Tony Thompson will Wladimir Klitschko am Sonnabend schlagen. Doch alles andere als ein klarer Klitschko-Sieg wäre eine Riesensensation.
Bern. Endlich begegnete ein Herausforderer Wladimir Klitschko auf Augenhöhe. Zumindest beim „Staredown“, bei dem sich die zwei Schwergewichtsboxer tief und möglichst angsteinflößend in die Augen schauten, konnte Tony „The Tiger“ Thompson dem nur um zwei Zentimeter größeren Champion die Stirn bieten. Ein Kampf auf Augenhöhe am Samstag (ab 22.10 Uhr/RTL) im Stade de Suisse wäre jedoch eine große Überraschung. Eine Niederlage Klitschkos käme gar einem zweiten Wunder von Bern gleich. Zu groß ist dessen Dominanz, zu groß sind die Zweifel an Thompsons Stärke.
+++ Klitschko: "Er kennt mich besser als jeder andere Gegner" +++
Dabei ließen die Klitschko-Brüder im Vorfeld nichts unversucht, um den Fight als „echten Härtetest“ anzupreisen, so wie er auf den offiziellen Kampfplakaten auch propagiert wird. „Er kennt mich in- und auswendig, besser als jeder andere Gegner. Ich denke, wir werden den besten Thompson aller Zeiten sehen“, sagte Klitschko über seinen ehemaligen Sparringspartner.
Auch Wladimirs Bruder Vitali wollte von einem möglichen Fallobst-Gegner nichts wissen.
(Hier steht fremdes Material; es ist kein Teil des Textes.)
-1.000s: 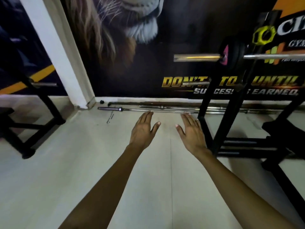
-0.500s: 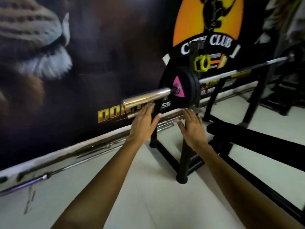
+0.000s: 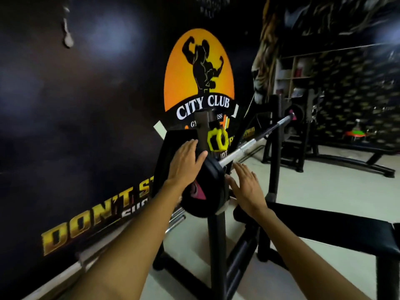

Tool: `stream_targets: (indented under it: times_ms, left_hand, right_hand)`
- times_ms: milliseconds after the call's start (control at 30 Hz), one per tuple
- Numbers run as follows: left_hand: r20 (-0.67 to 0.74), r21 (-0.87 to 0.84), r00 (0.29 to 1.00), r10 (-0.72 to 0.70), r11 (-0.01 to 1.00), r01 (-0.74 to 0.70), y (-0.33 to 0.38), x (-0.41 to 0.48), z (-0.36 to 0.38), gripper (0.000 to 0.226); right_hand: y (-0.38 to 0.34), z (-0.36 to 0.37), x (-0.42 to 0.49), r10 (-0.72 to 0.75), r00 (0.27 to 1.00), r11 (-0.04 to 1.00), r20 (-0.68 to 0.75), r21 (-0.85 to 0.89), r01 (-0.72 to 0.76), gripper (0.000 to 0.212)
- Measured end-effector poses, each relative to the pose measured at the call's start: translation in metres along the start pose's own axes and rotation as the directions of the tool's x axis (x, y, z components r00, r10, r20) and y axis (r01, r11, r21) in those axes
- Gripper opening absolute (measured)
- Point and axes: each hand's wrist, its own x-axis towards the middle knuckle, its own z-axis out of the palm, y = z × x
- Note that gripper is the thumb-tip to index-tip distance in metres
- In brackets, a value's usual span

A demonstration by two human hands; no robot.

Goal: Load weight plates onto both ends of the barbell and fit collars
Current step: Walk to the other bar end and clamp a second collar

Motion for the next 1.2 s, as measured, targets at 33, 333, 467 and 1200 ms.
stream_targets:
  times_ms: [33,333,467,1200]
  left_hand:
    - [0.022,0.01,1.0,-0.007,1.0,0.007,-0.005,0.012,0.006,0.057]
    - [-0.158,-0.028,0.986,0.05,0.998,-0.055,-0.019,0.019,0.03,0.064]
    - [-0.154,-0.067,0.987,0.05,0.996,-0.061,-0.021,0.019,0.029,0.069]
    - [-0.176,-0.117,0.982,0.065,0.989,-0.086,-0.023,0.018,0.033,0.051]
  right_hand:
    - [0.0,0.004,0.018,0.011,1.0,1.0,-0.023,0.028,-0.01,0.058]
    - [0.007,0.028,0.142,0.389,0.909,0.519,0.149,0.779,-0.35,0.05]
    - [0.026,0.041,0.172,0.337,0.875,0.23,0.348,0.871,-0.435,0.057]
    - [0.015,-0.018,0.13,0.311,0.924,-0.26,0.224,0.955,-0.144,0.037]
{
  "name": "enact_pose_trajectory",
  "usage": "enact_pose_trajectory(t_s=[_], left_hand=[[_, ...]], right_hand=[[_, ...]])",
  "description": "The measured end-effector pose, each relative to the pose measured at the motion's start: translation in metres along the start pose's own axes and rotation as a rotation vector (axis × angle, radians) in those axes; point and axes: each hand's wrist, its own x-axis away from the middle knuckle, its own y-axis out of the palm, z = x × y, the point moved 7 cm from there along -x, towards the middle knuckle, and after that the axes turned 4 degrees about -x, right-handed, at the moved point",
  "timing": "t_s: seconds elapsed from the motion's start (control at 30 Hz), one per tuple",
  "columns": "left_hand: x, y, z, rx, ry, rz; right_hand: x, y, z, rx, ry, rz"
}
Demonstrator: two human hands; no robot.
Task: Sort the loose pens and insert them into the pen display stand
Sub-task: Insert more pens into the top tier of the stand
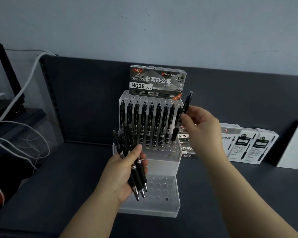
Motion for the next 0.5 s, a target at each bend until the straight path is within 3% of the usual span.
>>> enact_pose_trajectory(t_s=[0.17, 0.5], left_hand=[[0.002, -0.002, -0.002, 0.101, -0.046, 0.037], [0.008, 0.001, 0.001, 0.036, 0.003, 0.024]], right_hand=[[-0.003, 0.009, 0.007, 0.134, -0.036, -0.018], [0.001, 0.024, 0.02, 0.343, 0.0, -0.14]])
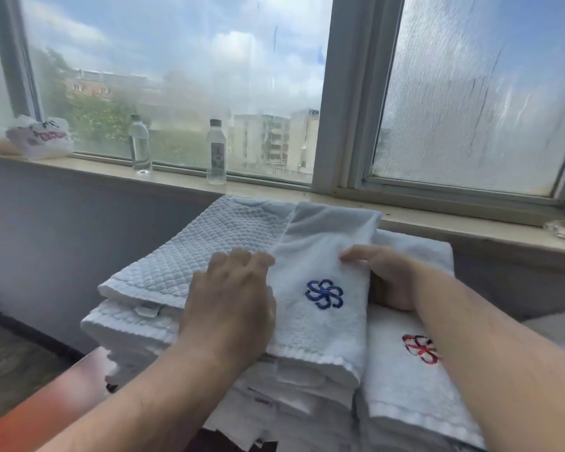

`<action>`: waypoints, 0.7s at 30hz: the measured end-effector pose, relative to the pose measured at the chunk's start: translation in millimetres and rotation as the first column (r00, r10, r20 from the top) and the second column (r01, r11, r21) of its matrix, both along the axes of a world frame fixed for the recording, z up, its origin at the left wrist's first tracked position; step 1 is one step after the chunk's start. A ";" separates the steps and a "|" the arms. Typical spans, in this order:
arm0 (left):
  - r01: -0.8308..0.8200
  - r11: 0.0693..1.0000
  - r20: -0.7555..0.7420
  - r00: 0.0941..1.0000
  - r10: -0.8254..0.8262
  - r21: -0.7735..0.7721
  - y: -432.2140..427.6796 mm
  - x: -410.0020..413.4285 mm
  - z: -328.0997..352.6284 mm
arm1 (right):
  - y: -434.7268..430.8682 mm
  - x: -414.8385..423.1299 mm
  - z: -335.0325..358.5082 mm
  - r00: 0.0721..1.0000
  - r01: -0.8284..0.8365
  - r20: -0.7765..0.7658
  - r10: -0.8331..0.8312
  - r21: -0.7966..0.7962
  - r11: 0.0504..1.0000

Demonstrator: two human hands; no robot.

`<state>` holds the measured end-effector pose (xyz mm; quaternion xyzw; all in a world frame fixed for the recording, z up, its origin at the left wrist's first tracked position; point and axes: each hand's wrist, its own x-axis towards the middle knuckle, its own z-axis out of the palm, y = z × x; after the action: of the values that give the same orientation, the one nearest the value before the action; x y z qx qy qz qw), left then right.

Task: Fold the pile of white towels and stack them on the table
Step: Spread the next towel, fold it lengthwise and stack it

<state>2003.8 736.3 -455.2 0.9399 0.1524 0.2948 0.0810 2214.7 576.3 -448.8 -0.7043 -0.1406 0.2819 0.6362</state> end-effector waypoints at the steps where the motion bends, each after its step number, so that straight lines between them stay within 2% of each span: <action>1: 0.075 0.997 0.006 0.997 -0.074 -0.034 -3.2 3.3 0.5 | -0.4 -2.0 -0.8 1.000 0.010 0.024 -0.009 -0.030 1.000; 2: 0.136 0.984 -0.031 0.990 -0.140 -0.111 -7.5 6.6 0.2 | -0.4 -4.0 -2.2 0.999 0.025 0.048 -0.022 -0.057 0.998; 4: 0.152 0.956 -0.201 0.958 -0.205 -0.252 -16.3 13.2 -9.6 | -0.5 -7.7 -8.0 0.996 0.047 0.083 -0.040 -0.086 0.995; 6: 0.104 0.976 -0.323 0.932 -0.163 -0.193 -21.3 15.8 -25.9 | -0.6 -11.2 -16.6 0.990 0.078 0.125 -0.066 -0.095 0.992; 9: 0.087 0.981 -0.285 0.949 -0.134 -0.172 -19.0 16.1 -37.1 | 3.5 -16.5 -25.5 0.938 0.205 0.303 -0.168 -0.093 0.974; 11: 0.090 0.979 -0.277 0.951 -0.138 -0.181 -17.9 15.6 -38.9 | 6.9 -20.5 -28.4 0.851 0.297 0.476 -0.221 -0.089 0.951; 13: 0.082 0.979 -0.285 0.949 -0.133 -0.184 -19.8 15.0 -39.6 | 8.0 -25.7 -28.1 0.787 0.348 0.571 -0.235 -0.096 0.932; 21: 0.031 0.987 -0.380 0.921 -0.089 -0.157 -25.1 21.8 -36.1 | 4.8 -49.2 -17.7 0.875 0.321 0.452 -0.175 -0.270 0.908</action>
<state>2025.6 711.1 -491.3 0.9751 0.1578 0.0892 0.1279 2165.5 581.0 -466.5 -0.8585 -0.1299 0.0595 0.4925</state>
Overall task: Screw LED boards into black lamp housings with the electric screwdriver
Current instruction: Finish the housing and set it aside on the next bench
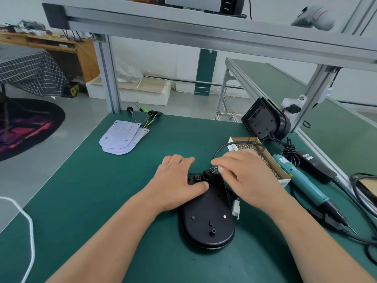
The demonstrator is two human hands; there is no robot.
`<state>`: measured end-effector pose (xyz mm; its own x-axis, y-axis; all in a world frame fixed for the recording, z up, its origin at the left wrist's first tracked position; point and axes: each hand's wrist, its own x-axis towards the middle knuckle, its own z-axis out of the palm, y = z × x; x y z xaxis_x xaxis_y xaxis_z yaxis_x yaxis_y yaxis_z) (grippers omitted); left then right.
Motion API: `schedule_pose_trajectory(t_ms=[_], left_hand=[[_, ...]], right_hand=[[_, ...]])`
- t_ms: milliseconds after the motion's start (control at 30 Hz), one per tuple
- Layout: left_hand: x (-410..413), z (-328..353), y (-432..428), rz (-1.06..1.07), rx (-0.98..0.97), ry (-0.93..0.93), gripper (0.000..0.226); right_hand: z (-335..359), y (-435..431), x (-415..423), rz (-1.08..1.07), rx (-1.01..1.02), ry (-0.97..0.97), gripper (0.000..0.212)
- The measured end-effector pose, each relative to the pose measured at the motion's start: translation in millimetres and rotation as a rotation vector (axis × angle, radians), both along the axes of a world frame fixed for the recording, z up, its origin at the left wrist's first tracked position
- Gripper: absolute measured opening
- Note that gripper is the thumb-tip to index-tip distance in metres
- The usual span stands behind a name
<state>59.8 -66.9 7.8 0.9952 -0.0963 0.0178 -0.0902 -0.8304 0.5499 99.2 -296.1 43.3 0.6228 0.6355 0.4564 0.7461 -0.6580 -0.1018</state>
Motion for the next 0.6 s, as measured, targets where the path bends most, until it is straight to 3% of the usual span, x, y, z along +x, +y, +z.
schedule_pose_trajectory(t_ms=[100,267,467,600], left_hand=[[-1.7,3.5,-3.7,0.038,0.067,-0.007,0.082],[-4.2,9.8,-3.9,0.037,0.016,0.008,0.051],[-8.3,19.5,-11.4,0.080,0.026,-0.002,0.057],[-7.5,20.1,-7.1,0.115,-0.135,0.073,0.048]], right_hand=[[1.4,12.7,-4.5,0.029,-0.099,-0.081,0.026],[0.8,13.4,-1.3,0.025,-0.086,0.054,0.018],[-2.7,12.5,-4.9,0.016,-0.034,0.179,0.016],[-5.3,11.4,-6.3,-0.032,0.044,0.259,0.017]])
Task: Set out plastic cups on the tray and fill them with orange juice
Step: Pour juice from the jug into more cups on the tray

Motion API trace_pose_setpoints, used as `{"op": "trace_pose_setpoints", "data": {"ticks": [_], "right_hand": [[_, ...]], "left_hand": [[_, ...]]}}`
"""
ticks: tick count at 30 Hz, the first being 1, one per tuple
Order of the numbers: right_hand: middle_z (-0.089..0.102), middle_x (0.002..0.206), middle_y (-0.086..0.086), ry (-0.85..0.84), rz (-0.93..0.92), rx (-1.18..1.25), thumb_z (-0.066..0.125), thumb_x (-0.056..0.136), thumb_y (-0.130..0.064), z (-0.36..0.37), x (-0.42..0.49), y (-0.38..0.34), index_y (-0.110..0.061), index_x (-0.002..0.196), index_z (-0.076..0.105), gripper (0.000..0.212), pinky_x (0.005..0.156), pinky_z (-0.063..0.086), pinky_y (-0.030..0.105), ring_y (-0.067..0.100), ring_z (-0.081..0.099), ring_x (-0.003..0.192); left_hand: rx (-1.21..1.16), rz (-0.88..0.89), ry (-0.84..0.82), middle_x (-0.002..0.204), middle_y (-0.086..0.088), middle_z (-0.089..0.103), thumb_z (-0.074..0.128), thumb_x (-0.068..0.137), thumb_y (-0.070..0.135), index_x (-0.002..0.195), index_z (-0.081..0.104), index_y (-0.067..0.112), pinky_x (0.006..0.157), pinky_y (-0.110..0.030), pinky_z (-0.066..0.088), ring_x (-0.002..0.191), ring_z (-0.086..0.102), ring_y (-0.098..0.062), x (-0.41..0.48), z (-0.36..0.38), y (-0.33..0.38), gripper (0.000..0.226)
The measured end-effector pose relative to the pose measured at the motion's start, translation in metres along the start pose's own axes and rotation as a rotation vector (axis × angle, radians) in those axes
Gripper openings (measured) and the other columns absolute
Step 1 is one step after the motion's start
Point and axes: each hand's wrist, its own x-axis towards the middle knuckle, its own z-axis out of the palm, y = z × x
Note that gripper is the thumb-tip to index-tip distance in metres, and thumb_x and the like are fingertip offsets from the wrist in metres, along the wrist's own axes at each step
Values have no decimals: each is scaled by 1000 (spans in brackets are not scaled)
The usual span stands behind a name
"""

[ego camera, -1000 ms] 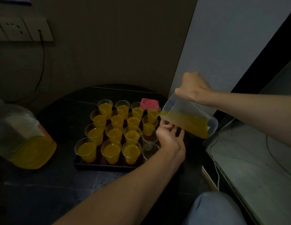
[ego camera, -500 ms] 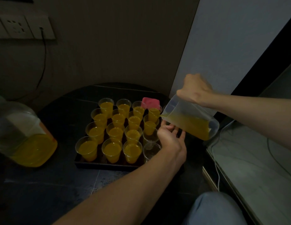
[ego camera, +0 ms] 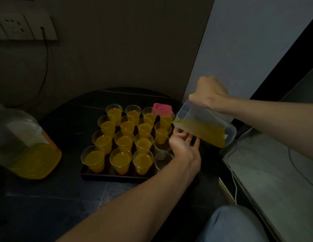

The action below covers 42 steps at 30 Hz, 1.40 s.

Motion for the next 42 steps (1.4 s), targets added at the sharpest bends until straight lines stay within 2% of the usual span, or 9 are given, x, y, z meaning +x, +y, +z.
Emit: {"op": "trace_pose_setpoints", "data": {"ticks": [5, 9, 13, 17, 22, 27, 36, 42], "right_hand": [[48, 61, 6, 8, -3, -3, 62, 86, -13, 0, -1, -1, -10, 62, 46, 29, 46, 31, 26, 20, 46, 54], [46, 59, 5, 19, 15, 36, 63, 84, -13, 1, -1, 4, -11, 60, 45, 30, 46, 30, 25, 19, 43, 52], [43, 58, 3, 37, 40, 77, 64, 88, -17, 1, -6, 10, -14, 60, 44, 35, 47, 29, 25, 18, 41, 51], [40, 57, 3, 39, 53, 126, 62, 85, -11, -7, -17, 11, -13, 58, 42, 34, 46, 27, 26, 19, 38, 51], [40, 57, 3, 54, 45, 119, 63, 87, -13, -16, -35, 11, -13, 58, 40, 37, 46, 26, 25, 18, 38, 51], [41, 58, 4, 30, 24, 70, 62, 85, -13, -19, -51, 9, -12, 58, 40, 34, 46, 27, 25, 19, 39, 51], [46, 60, 5, -54, -22, -4, 64, 86, -14, -14, -63, 0, -11, 60, 47, 31, 46, 30, 27, 19, 44, 53], [43, 60, 3, -59, -38, 7, 63, 86, -12, -14, -61, -4, -13, 59, 41, 35, 46, 27, 26, 18, 41, 53]], "left_hand": [[9, 13, 3, 122, -10, 60, 36, 89, 4, 145, 49, 22, 113, -53, 39, 122, 54, -30, -1, -1, 2, 60], [12, 16, -1, 135, -14, 57, 35, 90, 4, 147, 47, 21, 114, -53, 37, 133, 50, -34, -5, -1, 3, 61], [35, 39, 10, 121, -10, 62, 35, 91, 5, 144, 51, 21, 114, -52, 38, 128, 54, -31, -10, -2, 5, 57], [52, 41, 6, 134, -14, 59, 35, 88, 5, 143, 52, 20, 115, -53, 37, 132, 52, -33, -21, -3, 8, 60], [63, 36, 6, 130, -14, 61, 35, 91, 6, 142, 53, 20, 116, -53, 37, 131, 53, -33, -38, -8, 8, 55], [55, 12, 3, 136, -16, 57, 35, 89, 4, 142, 52, 19, 117, -55, 35, 135, 49, -36, -53, -17, 2, 57], [28, 0, 24, 124, -15, 61, 32, 90, 0, 128, 57, 21, 115, -55, 38, 126, 55, -35, -64, -29, -8, 50], [12, 2, 22, 120, -15, 61, 32, 89, -1, 116, 60, 22, 114, -54, 39, 113, 57, -31, -63, -31, -5, 45]]}}
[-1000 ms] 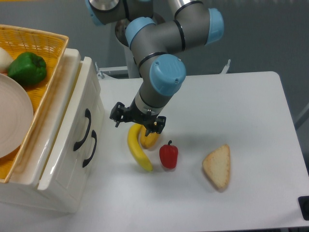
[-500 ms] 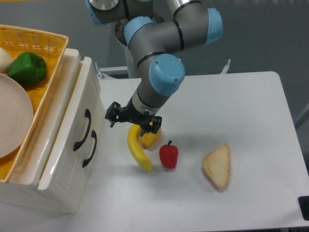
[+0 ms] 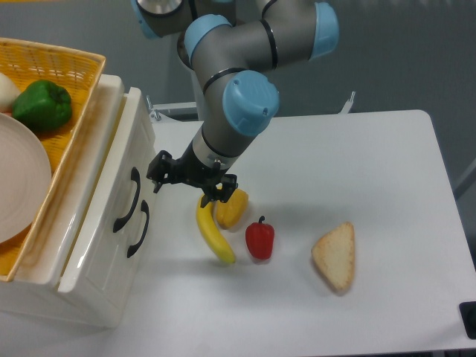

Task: Slide the top white drawer open
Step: 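Lower the gripper to the black drawer handle and position around it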

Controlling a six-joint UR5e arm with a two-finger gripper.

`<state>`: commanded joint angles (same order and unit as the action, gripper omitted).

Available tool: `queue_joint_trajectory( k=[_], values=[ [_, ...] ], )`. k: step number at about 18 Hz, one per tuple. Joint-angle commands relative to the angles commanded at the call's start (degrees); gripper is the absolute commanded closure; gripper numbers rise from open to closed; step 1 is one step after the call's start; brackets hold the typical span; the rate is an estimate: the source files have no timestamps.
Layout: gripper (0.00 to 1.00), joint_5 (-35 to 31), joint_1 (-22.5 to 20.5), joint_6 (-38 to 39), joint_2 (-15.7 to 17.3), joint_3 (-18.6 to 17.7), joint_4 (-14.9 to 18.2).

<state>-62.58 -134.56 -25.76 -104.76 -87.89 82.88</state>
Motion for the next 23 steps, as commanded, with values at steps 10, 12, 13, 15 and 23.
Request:
queue_joint_trajectory(
  k=[10,12,13,15,23],
  values=[
    [0.00,0.6,0.6,0.5,-0.6,0.2,-0.1],
    [0.00,0.6,1.1,0.5,-1.1,0.2,-0.2],
    [0.00,0.6,1.1,0.9,-1.2,0.2,-0.2],
    [0.00,0.5,1.8,1.3,-1.5,0.2,-0.3],
    [0.00,0.4,2.4,1.5,-1.9,0.2,-0.3]
  ],
)
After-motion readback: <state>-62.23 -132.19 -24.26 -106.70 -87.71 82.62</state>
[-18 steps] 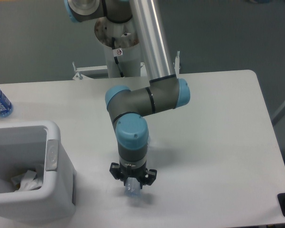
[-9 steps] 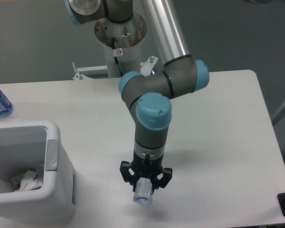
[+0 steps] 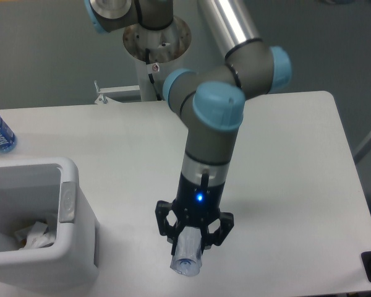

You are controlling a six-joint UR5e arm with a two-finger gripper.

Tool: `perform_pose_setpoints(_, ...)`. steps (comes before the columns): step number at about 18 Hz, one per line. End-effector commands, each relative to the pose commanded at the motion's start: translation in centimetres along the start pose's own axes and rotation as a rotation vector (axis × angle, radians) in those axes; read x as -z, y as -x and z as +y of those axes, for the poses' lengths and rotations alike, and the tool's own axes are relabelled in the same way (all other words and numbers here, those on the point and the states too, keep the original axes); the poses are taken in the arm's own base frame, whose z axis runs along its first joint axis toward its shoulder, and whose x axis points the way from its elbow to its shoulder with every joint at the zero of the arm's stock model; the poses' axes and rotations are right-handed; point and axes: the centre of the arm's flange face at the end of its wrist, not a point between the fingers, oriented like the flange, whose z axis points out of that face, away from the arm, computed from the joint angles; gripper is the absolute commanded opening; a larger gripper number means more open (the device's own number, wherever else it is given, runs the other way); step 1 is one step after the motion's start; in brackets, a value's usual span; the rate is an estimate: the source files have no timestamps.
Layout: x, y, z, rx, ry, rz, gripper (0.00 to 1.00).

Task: Place the trash in the trash can
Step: 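Carry the held bottle over the trash bin and lower it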

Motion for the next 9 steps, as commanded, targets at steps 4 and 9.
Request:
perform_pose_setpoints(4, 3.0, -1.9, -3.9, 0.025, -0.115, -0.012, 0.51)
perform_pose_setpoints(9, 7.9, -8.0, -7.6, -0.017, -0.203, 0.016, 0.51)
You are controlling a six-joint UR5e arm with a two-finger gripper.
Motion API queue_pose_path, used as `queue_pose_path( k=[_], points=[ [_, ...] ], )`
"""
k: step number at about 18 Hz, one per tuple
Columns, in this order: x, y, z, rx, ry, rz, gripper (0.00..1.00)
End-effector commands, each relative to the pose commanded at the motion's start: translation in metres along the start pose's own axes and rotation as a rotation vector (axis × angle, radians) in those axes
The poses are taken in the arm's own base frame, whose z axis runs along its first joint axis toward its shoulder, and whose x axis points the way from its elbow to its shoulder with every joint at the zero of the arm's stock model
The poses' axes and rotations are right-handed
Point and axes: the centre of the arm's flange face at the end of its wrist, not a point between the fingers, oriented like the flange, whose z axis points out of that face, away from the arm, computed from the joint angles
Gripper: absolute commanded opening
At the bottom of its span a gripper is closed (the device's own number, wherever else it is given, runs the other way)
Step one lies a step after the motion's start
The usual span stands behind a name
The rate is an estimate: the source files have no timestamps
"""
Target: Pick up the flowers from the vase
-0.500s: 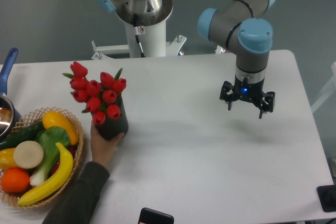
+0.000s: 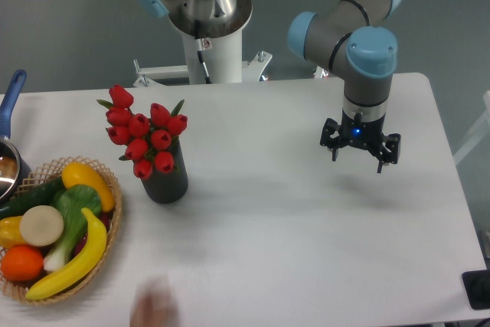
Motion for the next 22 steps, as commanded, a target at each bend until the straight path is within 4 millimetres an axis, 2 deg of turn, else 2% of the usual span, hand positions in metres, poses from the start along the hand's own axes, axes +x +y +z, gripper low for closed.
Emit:
queue_pose_path(
  k=[2,4,5,8,11,12,15,16,19,22],
  points=[
    [0.008,-0.007,-0.003,0.061,0.021,0.001,1.00],
    [0.020,-0.029,-0.006,0.154,0.060,0.018,1.00],
    [0.022,-0.033,-0.004,0.182,0.078,0.016,1.00],
    [0.039,-0.054,-0.006,0.202,0.093,0.048,1.00],
    [0.064,-0.080,-0.007,0.208,0.113,0.048,1.00],
    [0.068,-0.082,-0.012,0.211,0.111,0.035,1.00],
    [0.082,-0.089,-0.062,0.353,0.120,0.037,1.00],
    [0.096,-0.085,-0.069,0.425,0.164,0.038,1.00],
    [0.123,-0.048,-0.092,0.648,0.261,0.023,1.00],
    [0.155,-0.006,-0.102,0.736,0.225,0.097,1.00]
  ],
)
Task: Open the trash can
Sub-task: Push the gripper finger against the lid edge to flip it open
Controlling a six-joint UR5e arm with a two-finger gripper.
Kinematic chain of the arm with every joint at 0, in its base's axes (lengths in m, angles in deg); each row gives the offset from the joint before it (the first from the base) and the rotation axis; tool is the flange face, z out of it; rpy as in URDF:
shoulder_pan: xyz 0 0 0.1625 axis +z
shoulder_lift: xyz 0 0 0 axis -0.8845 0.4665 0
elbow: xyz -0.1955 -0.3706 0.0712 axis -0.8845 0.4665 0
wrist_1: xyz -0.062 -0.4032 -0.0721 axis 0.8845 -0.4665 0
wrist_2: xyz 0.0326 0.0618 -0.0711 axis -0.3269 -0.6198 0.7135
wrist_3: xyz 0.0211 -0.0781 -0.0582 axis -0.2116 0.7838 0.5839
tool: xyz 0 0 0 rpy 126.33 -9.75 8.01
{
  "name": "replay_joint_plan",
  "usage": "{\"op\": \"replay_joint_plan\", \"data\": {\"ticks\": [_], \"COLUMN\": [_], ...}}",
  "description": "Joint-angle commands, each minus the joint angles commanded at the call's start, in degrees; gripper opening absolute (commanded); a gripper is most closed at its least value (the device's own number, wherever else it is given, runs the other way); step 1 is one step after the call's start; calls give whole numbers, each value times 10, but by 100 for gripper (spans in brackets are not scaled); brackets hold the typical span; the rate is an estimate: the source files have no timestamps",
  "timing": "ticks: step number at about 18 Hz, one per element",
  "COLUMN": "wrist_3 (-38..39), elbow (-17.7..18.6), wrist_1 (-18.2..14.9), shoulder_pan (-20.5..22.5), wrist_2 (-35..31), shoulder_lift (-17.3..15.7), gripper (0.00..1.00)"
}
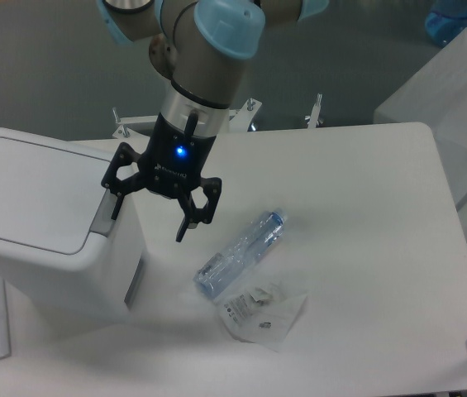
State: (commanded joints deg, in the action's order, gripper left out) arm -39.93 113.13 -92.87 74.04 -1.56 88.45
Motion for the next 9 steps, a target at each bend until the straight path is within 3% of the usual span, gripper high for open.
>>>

Thompson habe einen „unangenehmen und unorthodoxen Stil“, die Chancen würden 50:50 stehen. Das sehen die Wettbüros komplett anders. Bei einem Sieg des haushohen Favoriten Klitschko zahlt bwin zum Beispiel lediglich das 1,03-Fache des Einsatzes zurück.
+++ Vitali Klitschko bei Tumulten in Kiew verletzt +++
Zu viel deutet darauf hin, dass der Titelträger der Verbände IBF, IBO, WBO und WBA im Berner Stadtteil Wankdorf ähnlich dominieren wird wie bei seinem bislang letzten Kampf gegen den völlig überforderten Franzosen Jean-Marc Mormeck im März in Düsseldorf. Dass sich der 40-jährige Thompson am Sonnabend erstmals zum Weltmeister kürt und damit den Altersrekord knacken wird, glaubt kaum jemand - außer natürlich der Pflichtherausforderer selbst.
„Ich werde den Titel in die USA zurückbringen. Dort warten alle Fans schon so lange auf die Gürtel, die die Klitschkos einfach nicht hergeben wollen“, sagte der erfahrene, aber langsame und technisch limitierte Boxer, der 35 seiner 37 Profikämpfe (23 davon durch K.o.) gewonnen hat. Eine von zwei Niederlagen hatte ihm Wladimir Klitschko am 12. Juni 2008 in Hamburg zugefügt.
„Das war einer der schwierigsten Kämpfe in der Karriere meines Bruders“, erinnerte sich Vitali Klitschko. Nun sei Wladimir jedoch in der Form seines Lebens, „beweglich, explosiv, kraftvoll“. All diese Attribute treffen auf Thompson nicht zu. „Er ist eine lahme Ente, hat überhaupt keine Spritzigkeit. Das ist fast schon tapsig. Aber der kann unheimlich viel vertragen“, sagte Boxexperte Luan Krasniqi in der "Süddeutschen Zeitung".
Krasniqi gilt als einer der schärfsten Kritiker von Wladimir Klitschko. Der Ukrainer würde „mit minimalen Einsatz maximalen Ertrag“ einfahren, durch seinen ökonomischen Kampfstil aber oft auch die Zuschauer langweilen, meinte der frühere WM-Herausforderer: „Wenn ich spannende Kämpfe sehen will, dann finde ich das nicht in Ordnung. Treffen und getroffen werden, das will ich sehen.“
Klitschkos Trainer Emanuel Steward versprach, sein Schützling werde gegen Thompson aggressiver als sonst boxen. Allerdings ist fraglich, wie viel Einfluss Steward wirklich noch hat. In einem Interview mit der Zeitung "Die Welt" verriet der Superchampion, dass er sich seit seiner letzten Niederlage 2004 gegen Lamon Brewster quasi selbst trainiert, sein Coach nur für die letzten vier Wochen vor einem Kampf anreist. Klitschko: „Die Selbstbestimmung macht mir riesigen Spaß.“ Spaß dürfte inzwischen seine größte Motivation sein, der Name des Gegners wohl schon lange nicht mehr.